Michigan mother Rebecca Bredow would rather go to prison than get her son vaccinated — a stance that many consider extreme, not to mention reckless.
Bredow spoke with ABC News about what she believes should be her "personal choice." She said, “I would rather go to jail for standing up for what I believe in than vaccinate my child." Bredow and her ex-husband, James Horne, are battling over their son's vaccinations. According to Bredow, her ex was originally fine with the idea of spacing out their child's vaccines, but then he changed his mind and now wants their son to be fully vaccinated.
An Oakland County court sided with Horne. Bredow has been ordered to bring her son up to the "fullest extent medically allowed" by Wednesday this week — but this mandate means that she must agree to having her son receive eight vaccines all at once in a few days.
According ABC News, this has been a longstanding dispute. Bredow was legally ordered to have her son vaccinated back in November 2016 — almost a full year ago. A judge will now have to decide if Bredow will face jail time for this refusal.
“I can’t give in against my own religious belief. This is about choice. This is about having my choices as a mother to be able to make medical choices for my child," Bredow told The Washington Post. “I haven’t had the opportunity to have my side heard. Most likely, I’ll be going to jail on Wednesday.”
Bredow did not specify what those religious beliefs entail.
The American Academy of Pediatrics continues to stress the vital importance of vaccines in protecting children. Its website states, "Vaccines have been part of the fabric of our society for decades and are the most significant medical innovation of our time. Vaccines are safe. Vaccines are effective. Vaccines save lives.”
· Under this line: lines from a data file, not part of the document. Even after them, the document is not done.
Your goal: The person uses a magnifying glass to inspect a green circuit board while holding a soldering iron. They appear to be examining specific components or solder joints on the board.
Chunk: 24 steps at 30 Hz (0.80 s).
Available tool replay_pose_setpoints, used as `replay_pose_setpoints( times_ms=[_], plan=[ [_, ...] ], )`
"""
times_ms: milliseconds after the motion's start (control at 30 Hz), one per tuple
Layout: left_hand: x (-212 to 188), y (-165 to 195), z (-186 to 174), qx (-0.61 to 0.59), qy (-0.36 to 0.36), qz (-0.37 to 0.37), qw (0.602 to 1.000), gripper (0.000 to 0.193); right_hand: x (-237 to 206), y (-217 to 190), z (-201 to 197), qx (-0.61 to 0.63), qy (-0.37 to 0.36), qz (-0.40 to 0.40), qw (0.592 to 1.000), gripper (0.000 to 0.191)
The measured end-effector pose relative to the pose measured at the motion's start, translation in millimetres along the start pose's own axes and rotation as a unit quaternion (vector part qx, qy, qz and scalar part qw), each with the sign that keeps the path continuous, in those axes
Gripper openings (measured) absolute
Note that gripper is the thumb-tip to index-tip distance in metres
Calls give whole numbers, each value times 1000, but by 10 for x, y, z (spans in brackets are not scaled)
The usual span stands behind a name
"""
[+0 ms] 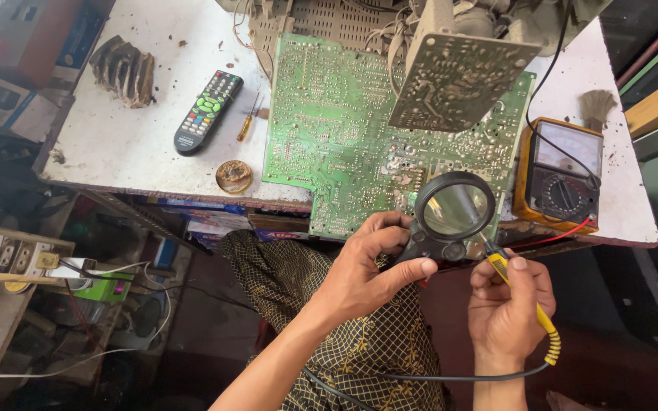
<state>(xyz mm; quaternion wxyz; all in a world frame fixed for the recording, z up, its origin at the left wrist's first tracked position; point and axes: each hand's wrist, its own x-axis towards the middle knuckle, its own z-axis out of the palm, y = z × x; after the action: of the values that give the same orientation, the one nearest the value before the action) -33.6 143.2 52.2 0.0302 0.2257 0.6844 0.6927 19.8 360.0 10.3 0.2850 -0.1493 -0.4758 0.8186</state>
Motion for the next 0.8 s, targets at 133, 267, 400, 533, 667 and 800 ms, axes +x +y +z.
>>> replay_pose_setpoints(
  times_ms=[133, 267, 400, 533, 667, 800],
  plan=[
    [2, 0, 1, 7, 1, -1, 1000, 35, 2, -5, -15, -15, -11, 1, 1000, 11],
    [3, 13, 1, 0, 0, -12, 1000, 36, 3, -5, -20, -7, -20, -1, 1000, 11],
    [2, 20, -8, -7, -6, -22, 1000, 35, 11, -6, -14, -5, -15, 9, 1000, 11],
    [7, 11, -1, 4, -3, -7, 1000, 35, 11, -12, -13, -2, -13, 12, 1000, 11],
    [-6, -3, -1, -17, -6, -21, 1000, 35, 8, -14, -13, -1, -12, 15, 1000, 11],
    [-5, -7, -8, 5, -4, 12, 1000, 33, 8, -13, -17, 0, -9, 11, 1000, 10]
  ],
)
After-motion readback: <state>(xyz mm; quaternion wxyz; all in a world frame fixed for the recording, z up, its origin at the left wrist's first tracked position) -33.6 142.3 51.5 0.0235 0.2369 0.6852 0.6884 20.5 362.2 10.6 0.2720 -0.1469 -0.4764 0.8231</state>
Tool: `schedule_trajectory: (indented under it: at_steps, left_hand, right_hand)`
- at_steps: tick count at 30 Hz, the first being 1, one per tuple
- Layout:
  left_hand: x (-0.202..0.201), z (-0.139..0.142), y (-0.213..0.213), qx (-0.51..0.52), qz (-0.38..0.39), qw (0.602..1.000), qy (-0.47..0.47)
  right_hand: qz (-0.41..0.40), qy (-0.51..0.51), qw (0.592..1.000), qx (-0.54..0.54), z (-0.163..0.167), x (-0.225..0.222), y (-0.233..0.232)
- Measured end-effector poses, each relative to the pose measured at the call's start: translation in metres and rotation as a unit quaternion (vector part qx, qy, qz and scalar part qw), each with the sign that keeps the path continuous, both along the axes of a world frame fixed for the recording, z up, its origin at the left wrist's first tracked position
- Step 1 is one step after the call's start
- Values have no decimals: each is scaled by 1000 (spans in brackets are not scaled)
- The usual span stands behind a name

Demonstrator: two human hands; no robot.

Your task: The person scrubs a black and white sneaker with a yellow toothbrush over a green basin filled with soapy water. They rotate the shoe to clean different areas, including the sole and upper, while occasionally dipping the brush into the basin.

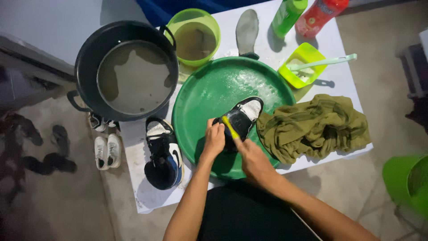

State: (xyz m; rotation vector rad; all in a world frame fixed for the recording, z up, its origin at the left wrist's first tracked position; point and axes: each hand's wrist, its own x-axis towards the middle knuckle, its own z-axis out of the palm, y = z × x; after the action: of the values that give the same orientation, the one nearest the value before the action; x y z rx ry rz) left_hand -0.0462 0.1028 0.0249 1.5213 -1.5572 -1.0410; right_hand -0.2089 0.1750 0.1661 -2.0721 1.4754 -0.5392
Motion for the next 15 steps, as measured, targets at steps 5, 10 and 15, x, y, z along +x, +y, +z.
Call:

Still, despite overwhelming and highly respected research proving the efficacy and massive benefits of vaccines for children, some parents still do not trust the data — and some states allow parents to opt out of vaccinating their kids.
Michigan is one of those states. In fact, Michigan even lets parents choose not to vaccinate for nonmedical reasons. So it's unclear how the Michigan courts will handle Bredow's refusal to vaccinate her son.
Bredow explained that it's the combining of vaccines that bothers her. “It wasn’t until they started grouping them together that I backed off of doing vaccines,” she told WXYZ Detroit.
According to the CDC, there's zero evidence to suggest that combining vaccinations causes harm to children.